What to produce: For each line below that holds "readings", return the line as it stands.
[Opening Records shown section]
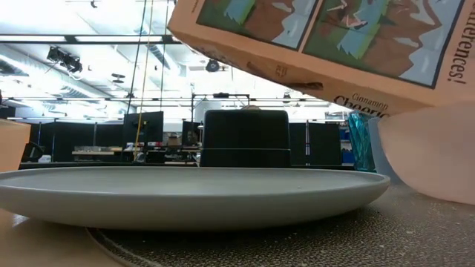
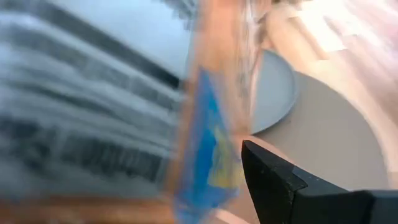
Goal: Arrange a breakfast setting
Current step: Pour cereal into the orange bowl
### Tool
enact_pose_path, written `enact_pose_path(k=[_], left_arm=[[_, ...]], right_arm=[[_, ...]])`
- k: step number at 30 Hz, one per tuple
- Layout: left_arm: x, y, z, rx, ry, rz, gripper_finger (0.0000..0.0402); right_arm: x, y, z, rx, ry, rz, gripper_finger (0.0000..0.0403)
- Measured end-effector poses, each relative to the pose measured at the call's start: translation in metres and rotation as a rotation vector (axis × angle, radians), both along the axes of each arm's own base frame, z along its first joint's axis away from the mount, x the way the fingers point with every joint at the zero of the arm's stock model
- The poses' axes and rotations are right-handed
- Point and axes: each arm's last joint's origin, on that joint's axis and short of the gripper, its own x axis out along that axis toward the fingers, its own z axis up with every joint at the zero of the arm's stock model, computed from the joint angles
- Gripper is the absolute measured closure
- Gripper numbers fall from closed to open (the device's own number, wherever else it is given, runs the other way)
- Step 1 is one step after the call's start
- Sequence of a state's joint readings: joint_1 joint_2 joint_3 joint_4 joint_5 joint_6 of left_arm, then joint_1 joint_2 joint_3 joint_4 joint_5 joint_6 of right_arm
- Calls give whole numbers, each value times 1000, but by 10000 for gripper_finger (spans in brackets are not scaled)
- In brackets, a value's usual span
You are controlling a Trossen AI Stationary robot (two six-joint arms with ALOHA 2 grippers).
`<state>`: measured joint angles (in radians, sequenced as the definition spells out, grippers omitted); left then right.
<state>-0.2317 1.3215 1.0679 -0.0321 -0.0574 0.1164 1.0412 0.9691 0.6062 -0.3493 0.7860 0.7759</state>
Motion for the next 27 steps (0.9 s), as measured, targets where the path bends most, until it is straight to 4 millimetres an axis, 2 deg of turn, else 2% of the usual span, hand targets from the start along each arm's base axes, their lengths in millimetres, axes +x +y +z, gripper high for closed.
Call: enact_pose_path(k=[3, 6, 9, 12, 15, 16, 18, 21, 23, 25, 27], left_arm=[[0, 0, 0, 0, 4, -3, 194], [0, 0, 1, 0, -5, 4, 194], [0, 0, 0, 0, 1, -4, 194], [0, 0, 0, 0, -1, 0, 194], [0, 0, -1, 0, 8, -9, 194], [0, 0, -1, 1, 11, -5, 194], [0, 0, -1, 2, 8, 2, 194], [-1, -1, -2, -1, 24, -8, 194], [-1, -1, -3, 2, 31, -2, 194], [-1, 0, -3, -2, 29, 2, 194], [-1, 0, -4, -6, 42, -6, 194]], right_arm=[[0, 0, -3, -60, 24, 46, 243], [-2, -6, 2, -29, -20, -33, 245], [1, -2, 4, -94, -39, 32, 249], [-1, -9, 8, -65, -64, -36, 255], [3, -2, 8, -103, -61, 46, 260], [1, -6, 7, -135, -55, 21, 263], [-1, -9, 11, -92, -71, -45, 269], [3, -1, 12, -102, -73, 41, 277], [0, -7, 10, -149, -60, -2, 284], [0, -6, 12, -91, -69, -28, 290], [5, 1, 13, -91, -75, 42, 293]])
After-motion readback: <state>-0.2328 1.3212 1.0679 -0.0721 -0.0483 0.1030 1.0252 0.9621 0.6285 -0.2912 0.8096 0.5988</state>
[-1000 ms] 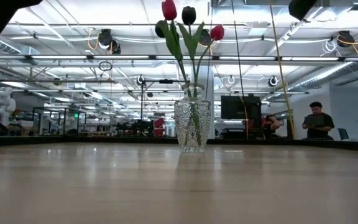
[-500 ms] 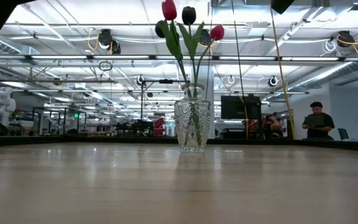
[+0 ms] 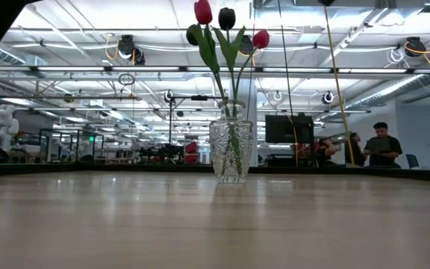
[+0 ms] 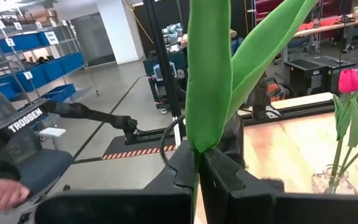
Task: Sort flowers into vase by color
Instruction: Put the yellow flower into the green vase
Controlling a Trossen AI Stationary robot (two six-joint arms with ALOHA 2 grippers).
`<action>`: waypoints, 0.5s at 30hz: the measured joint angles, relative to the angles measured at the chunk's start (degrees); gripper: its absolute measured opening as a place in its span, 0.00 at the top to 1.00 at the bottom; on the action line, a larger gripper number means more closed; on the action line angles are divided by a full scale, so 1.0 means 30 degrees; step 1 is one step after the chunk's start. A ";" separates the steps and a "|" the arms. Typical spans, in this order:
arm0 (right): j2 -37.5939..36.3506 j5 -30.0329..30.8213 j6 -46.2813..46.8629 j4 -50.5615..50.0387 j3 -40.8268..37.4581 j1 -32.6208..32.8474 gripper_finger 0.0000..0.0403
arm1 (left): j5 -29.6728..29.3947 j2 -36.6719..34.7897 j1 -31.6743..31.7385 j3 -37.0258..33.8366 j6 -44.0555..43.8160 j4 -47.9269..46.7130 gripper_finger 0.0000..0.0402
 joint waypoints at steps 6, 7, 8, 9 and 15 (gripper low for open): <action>0.0000 -0.0314 -0.0029 -0.0149 0.0002 0.0006 1.00 | -0.0474 -0.1647 0.0172 -0.0046 0.0209 -0.4868 1.00; 0.0000 -0.0306 -0.0029 -0.0162 0.0002 0.0007 1.00 | -0.0472 -0.1776 0.0178 -0.0049 0.0436 -0.5167 1.00; 0.0000 -0.0306 -0.0035 -0.0191 0.0002 0.0003 1.00 | -0.0475 -0.1926 0.0224 -0.0006 0.0531 -0.5404 1.00; 0.0000 -0.0306 -0.0044 -0.0206 0.0002 0.0000 1.00 | -0.0503 -0.2293 0.0255 -0.0007 0.0633 -0.6282 1.00; -0.0007 -0.0306 -0.0066 -0.0328 0.0002 0.0005 1.00 | -0.0136 -0.4604 0.0768 -0.3494 0.0937 -0.8071 1.00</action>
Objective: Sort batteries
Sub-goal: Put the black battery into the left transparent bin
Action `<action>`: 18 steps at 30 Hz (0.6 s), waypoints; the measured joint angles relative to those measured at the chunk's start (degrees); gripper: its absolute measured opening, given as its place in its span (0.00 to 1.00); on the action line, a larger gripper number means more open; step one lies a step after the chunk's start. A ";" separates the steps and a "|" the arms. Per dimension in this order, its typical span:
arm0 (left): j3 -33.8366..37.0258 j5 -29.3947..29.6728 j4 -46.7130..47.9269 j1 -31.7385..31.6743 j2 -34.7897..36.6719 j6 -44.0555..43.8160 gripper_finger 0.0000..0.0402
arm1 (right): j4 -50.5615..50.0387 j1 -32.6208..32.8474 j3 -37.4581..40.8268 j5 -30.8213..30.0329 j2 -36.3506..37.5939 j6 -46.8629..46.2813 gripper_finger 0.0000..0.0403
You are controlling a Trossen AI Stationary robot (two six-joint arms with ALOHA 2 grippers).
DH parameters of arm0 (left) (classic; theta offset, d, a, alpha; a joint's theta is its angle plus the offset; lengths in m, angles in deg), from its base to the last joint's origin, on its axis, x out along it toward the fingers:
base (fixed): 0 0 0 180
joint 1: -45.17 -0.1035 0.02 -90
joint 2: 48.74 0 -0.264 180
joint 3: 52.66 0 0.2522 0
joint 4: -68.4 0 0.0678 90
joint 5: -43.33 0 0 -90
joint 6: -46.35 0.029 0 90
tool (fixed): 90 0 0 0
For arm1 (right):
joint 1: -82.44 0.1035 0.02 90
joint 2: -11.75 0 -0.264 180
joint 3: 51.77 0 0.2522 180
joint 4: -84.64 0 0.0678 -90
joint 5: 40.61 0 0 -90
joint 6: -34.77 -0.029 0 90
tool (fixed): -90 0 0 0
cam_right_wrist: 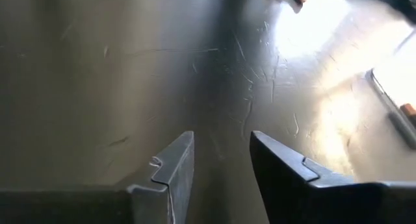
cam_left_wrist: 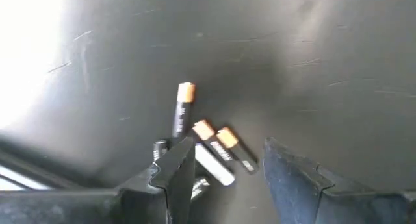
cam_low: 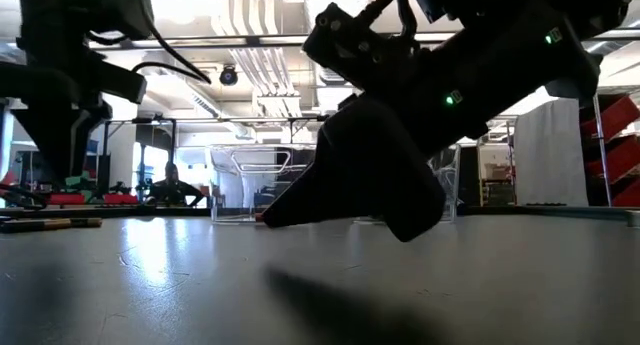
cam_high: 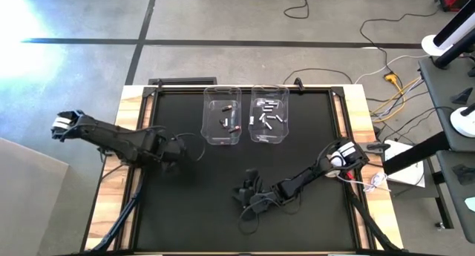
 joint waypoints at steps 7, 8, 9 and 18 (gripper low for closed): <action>0.00 -1.60 2.62 -10.53 1.26 6.98 0.40 | 0.08 -0.53 0.05 -0.10 -0.02 -4.40 0.35; 0.00 -2.45 2.11 -12.02 1.22 7.63 0.40 | 0.08 -0.53 0.07 -0.10 -0.02 -4.65 0.34; 0.00 -2.98 1.52 -13.09 1.06 7.95 0.40 | 0.12 -0.53 0.07 -0.10 -0.02 -5.07 0.34; 0.00 -3.61 -1.09 -18.80 -6.92 8.83 0.40 | 0.25 -0.51 0.07 -0.08 -0.02 -6.20 0.31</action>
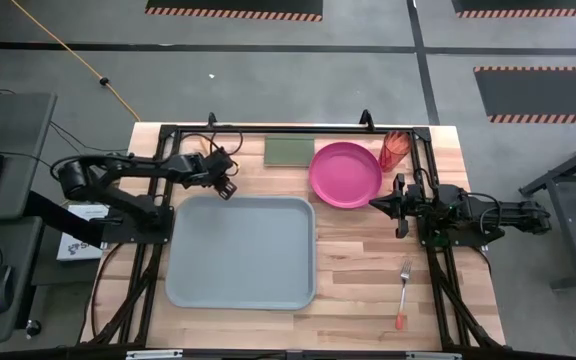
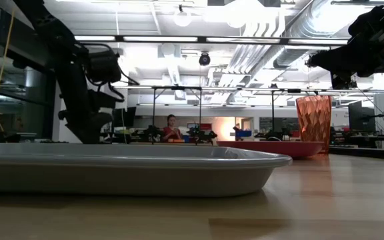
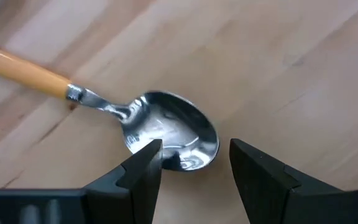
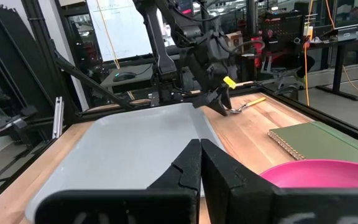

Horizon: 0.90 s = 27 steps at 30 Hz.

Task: Pick and place plate/cup/fork/spoon on tray
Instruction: Put the yellow spoon on the gray tray

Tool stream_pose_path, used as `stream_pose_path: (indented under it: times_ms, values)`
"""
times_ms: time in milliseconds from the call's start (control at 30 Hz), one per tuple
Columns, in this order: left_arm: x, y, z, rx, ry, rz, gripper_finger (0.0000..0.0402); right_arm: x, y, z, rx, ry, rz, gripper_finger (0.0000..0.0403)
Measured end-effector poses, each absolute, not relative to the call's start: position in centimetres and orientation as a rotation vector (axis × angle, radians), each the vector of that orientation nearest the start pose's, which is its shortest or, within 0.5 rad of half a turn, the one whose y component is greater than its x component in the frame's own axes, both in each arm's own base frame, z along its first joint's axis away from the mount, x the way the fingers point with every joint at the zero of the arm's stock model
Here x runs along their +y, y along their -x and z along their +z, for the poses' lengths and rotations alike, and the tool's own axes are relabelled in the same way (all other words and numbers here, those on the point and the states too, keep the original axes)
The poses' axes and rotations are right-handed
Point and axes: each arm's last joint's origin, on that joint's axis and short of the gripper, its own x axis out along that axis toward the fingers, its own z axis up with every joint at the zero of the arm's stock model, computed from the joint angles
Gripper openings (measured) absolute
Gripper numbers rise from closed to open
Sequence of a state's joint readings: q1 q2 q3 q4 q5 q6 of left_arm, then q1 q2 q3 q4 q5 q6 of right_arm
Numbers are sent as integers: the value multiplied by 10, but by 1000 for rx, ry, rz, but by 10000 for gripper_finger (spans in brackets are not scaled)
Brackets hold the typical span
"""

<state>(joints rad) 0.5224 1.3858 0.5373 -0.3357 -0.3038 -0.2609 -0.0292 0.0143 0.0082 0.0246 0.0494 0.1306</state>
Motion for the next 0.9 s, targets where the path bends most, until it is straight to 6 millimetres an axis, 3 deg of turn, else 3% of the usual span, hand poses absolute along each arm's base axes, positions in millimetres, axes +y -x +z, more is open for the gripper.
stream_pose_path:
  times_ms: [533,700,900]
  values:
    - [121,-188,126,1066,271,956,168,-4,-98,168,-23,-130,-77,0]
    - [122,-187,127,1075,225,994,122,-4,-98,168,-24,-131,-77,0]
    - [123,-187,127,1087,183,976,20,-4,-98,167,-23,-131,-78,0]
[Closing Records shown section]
Solution for this problem:
- Sequence of a state's joint readings: joint_1 joint_2 joint_3 joint_4 joint_5 joint_6 of left_arm, then joint_1 joint_2 joint_3 joint_4 joint_5 joint_6 of right_arm
Sequence of a state's joint readings: q1 q2 q3 q4 q5 q6 of left_arm, then q1 q2 q3 q4 q5 q6 of right_arm

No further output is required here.